▸ **Exercise details**:
Find the word "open" in the material below and gather every line that contains it.

▸ **Dataset content**:
━━━━━━
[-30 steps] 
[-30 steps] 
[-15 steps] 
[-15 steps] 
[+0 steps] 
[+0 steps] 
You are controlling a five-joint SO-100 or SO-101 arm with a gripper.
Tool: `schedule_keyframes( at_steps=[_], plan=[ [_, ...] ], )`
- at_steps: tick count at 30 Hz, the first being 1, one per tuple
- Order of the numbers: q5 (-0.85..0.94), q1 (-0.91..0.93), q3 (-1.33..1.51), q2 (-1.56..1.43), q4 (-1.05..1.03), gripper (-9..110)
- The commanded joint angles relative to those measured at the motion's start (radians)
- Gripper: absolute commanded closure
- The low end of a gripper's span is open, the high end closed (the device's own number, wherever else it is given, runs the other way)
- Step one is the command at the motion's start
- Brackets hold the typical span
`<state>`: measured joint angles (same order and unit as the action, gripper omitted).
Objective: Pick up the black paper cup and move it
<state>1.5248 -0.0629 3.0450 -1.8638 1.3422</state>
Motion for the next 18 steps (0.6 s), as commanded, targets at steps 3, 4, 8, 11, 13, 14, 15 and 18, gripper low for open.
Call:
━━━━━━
▸ **Response to the exercise**:
- The low end of a gripper's span is open, the high end closed (the device's own number, wherever else it is given, runs the other way)
Motion for the next 18 steps (0.6 s), as commanded, targets at steps 3, 4, 8, 11, 13, 14, 15 and 18, gripper low for open.

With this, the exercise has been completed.